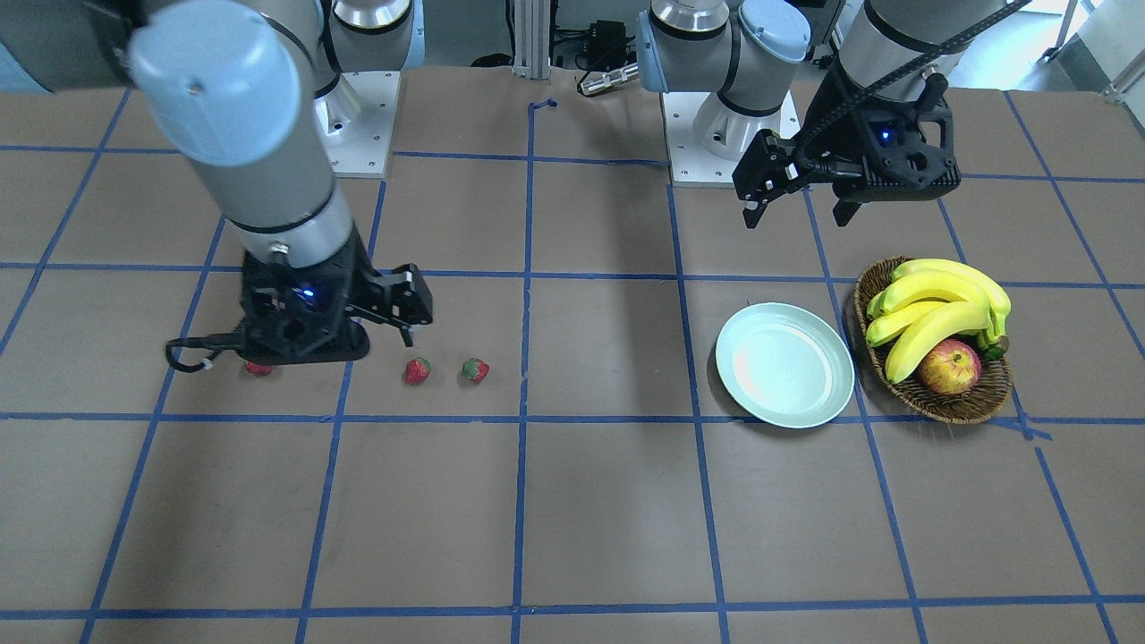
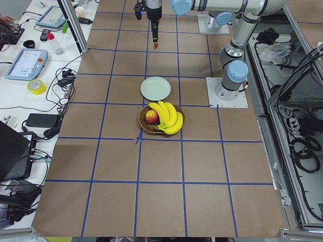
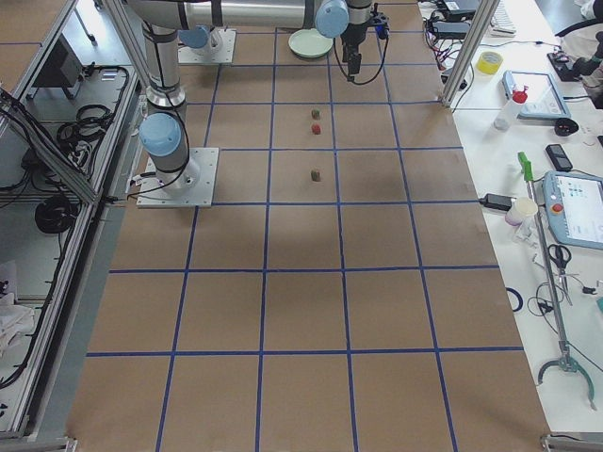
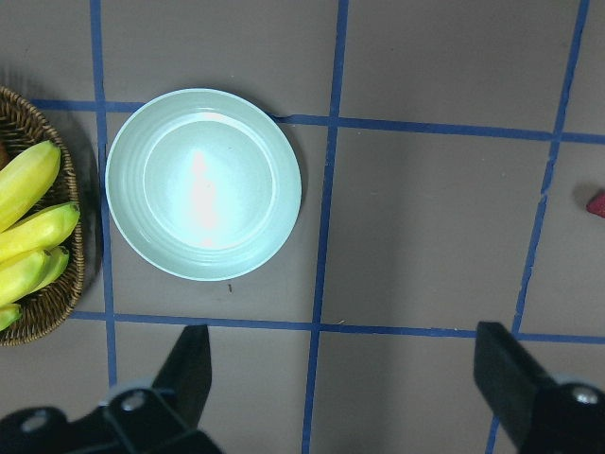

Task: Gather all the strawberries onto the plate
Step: 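Reach the right gripper down and grasp the strawberry nearest the plate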

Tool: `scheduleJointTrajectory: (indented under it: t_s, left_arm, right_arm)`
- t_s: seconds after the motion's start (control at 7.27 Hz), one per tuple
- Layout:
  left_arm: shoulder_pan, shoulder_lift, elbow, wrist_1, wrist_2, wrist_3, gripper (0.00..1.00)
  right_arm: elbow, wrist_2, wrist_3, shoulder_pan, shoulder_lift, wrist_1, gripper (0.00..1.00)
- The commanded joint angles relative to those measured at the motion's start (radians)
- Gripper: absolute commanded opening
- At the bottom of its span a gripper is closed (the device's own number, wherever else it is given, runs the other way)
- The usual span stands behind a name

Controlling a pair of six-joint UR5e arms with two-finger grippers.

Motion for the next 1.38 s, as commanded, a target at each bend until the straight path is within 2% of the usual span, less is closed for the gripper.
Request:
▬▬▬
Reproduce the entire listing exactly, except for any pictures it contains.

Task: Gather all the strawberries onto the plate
Step: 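Reach the right gripper down and grasp the strawberry nearest the plate
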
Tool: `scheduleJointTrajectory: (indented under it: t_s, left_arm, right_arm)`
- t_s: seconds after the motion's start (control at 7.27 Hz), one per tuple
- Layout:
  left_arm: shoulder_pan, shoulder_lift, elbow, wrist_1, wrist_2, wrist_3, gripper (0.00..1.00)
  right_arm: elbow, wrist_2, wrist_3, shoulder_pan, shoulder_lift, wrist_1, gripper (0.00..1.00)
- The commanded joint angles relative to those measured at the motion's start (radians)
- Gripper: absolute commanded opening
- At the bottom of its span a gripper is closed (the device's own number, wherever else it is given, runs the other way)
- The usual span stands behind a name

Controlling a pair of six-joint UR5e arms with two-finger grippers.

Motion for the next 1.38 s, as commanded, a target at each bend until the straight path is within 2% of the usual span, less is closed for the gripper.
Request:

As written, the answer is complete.